Abstract

In breast, prostate, and other epithelial tumors, circulating tumor cells (CTC) in peripheral blood may predict survival. Our study evaluated the prognostic significance of baseline and postoperative CTC in patients with early non-small cell lung cancer (NSCLC) through a meta-analytic approach. Prospective studies comparing survival outcomes between positive (CTC+) and negative CTC (CTC-) patients were systematically searched. Primary outcomes were overall (OS) and disease-free survival (DFS) with hazard ratio (HR) and 95% confidence interval (CI) as the effect measure. Pooled HR determined the prognostic role under a fixed-effect or random-effect model depending on heterogeneity.
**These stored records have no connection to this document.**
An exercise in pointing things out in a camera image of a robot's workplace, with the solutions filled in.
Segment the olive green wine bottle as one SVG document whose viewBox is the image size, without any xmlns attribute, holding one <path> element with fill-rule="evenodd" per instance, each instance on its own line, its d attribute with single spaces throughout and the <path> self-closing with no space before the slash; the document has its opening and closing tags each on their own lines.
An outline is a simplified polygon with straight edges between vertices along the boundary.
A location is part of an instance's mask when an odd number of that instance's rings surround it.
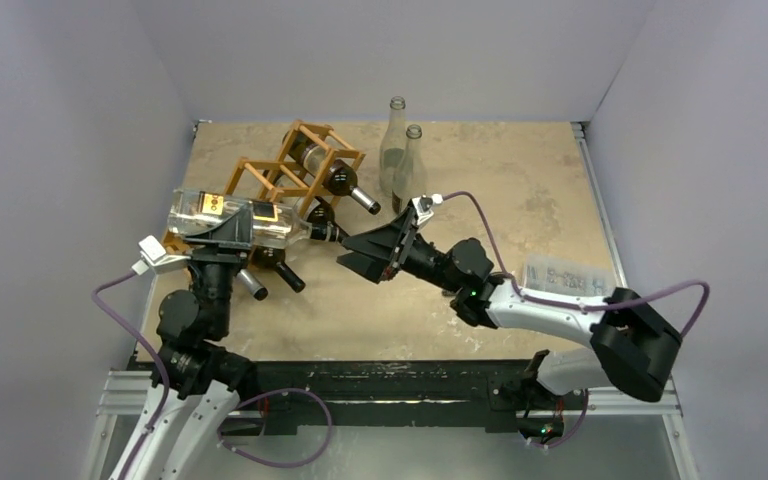
<svg viewBox="0 0 768 480">
<path fill-rule="evenodd" d="M 298 134 L 291 143 L 288 156 L 313 175 L 324 165 L 326 151 L 307 136 Z M 342 159 L 335 159 L 326 169 L 323 187 L 333 196 L 351 197 L 373 215 L 381 211 L 380 203 L 358 186 L 356 171 Z"/>
</svg>

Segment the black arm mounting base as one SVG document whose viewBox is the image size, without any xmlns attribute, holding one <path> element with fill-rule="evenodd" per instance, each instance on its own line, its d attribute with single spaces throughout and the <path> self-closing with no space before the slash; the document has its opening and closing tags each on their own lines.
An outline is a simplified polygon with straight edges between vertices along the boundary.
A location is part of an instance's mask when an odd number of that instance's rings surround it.
<svg viewBox="0 0 768 480">
<path fill-rule="evenodd" d="M 220 424 L 227 437 L 295 435 L 302 426 L 470 427 L 554 439 L 579 393 L 556 397 L 529 359 L 419 361 L 259 361 L 256 383 Z"/>
</svg>

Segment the dark labelled wine bottle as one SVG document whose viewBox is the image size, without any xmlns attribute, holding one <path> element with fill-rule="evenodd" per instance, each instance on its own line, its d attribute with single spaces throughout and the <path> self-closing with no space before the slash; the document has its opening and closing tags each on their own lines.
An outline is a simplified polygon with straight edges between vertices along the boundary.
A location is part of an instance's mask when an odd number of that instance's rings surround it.
<svg viewBox="0 0 768 480">
<path fill-rule="evenodd" d="M 313 224 L 337 227 L 334 208 L 328 202 L 314 202 L 306 213 L 305 220 Z"/>
</svg>

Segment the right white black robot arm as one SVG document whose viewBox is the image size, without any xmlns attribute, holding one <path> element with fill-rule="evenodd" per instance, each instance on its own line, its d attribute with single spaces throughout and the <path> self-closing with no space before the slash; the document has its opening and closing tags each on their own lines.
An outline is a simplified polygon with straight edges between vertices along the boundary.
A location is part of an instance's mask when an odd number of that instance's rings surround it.
<svg viewBox="0 0 768 480">
<path fill-rule="evenodd" d="M 338 264 L 381 283 L 406 272 L 453 293 L 456 316 L 473 327 L 522 329 L 578 344 L 533 362 L 521 381 L 524 399 L 544 407 L 576 389 L 613 386 L 644 402 L 659 401 L 682 336 L 634 291 L 575 297 L 518 289 L 494 269 L 476 238 L 438 250 L 419 232 L 414 208 L 390 223 L 342 239 Z"/>
</svg>

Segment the clear liquor bottle black cap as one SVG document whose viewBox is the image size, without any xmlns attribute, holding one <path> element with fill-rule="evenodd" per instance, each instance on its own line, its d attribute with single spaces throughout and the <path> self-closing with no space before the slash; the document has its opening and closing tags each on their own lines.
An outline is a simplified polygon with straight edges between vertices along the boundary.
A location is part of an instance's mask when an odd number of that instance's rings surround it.
<svg viewBox="0 0 768 480">
<path fill-rule="evenodd" d="M 313 223 L 290 206 L 193 189 L 174 191 L 167 230 L 190 245 L 283 250 L 301 240 L 340 243 L 336 224 Z"/>
</svg>

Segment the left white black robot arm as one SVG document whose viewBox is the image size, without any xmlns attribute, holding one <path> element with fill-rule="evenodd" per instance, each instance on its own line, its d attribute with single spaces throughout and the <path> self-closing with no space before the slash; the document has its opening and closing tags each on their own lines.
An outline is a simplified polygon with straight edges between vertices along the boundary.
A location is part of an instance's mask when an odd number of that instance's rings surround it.
<svg viewBox="0 0 768 480">
<path fill-rule="evenodd" d="M 154 362 L 151 385 L 113 478 L 185 478 L 225 415 L 257 399 L 253 364 L 217 344 L 229 331 L 233 280 L 247 263 L 252 237 L 251 214 L 238 210 L 215 222 L 186 217 L 188 254 L 169 253 L 153 236 L 140 241 L 132 276 L 185 268 L 192 280 L 159 307 L 161 346 L 144 346 Z"/>
</svg>
Eighteen studies with 1321 patients were eligible. CTC+ patients were associated with an increased risk of death (HR 3.53, 95% CI 2.51-4.95; p < 0.00001) and relapse (HR 2.97, 95% CI 2.08-4.22; p < 0.00001). Subgroup analysis results were consistent in different subsets, including time points (baseline and postoperative) and sources (peripheral and pulmonary vein) of blood collection, detection methods (label-free, label-dependent, and RT-PCR), and follow-up duration. Our meta-analysis revealed that CTC is a promising predictive biomarker for stratifying survival outcomes in patients with early-stage NSCLC. However, future studies are required to validate these findings and standardize detection methods.